Show each line in the listing below that contains the word "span".

▽

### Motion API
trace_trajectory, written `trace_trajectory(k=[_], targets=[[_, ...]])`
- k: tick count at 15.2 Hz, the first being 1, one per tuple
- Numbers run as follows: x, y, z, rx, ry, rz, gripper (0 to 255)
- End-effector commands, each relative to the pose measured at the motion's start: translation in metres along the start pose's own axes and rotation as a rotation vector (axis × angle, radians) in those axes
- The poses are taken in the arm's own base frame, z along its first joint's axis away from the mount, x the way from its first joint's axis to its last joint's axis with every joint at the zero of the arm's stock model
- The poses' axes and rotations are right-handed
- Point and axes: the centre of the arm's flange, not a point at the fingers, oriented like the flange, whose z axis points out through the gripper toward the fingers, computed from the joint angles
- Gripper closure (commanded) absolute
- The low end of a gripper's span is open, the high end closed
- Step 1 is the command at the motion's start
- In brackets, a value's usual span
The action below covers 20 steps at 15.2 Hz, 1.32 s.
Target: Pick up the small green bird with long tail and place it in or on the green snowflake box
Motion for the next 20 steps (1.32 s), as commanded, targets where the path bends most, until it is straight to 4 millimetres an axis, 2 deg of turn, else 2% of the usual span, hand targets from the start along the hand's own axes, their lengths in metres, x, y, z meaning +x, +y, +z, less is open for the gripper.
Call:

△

■ **EXPECTED ANSWER**
- The low end of a gripper's span is open, the high end closed
- In brackets, a value's usual span
Motion for the next 20 steps (1.32 s), as commanded, targets where the path bends most, until it is straight to 4 millimetres an axis, 2 deg of turn, else 2% of the usual span, hand targets from the start along the hand's own axes, their lengths in metres, x, y, z meaning +x, +y, +z, less is open for the gripper.

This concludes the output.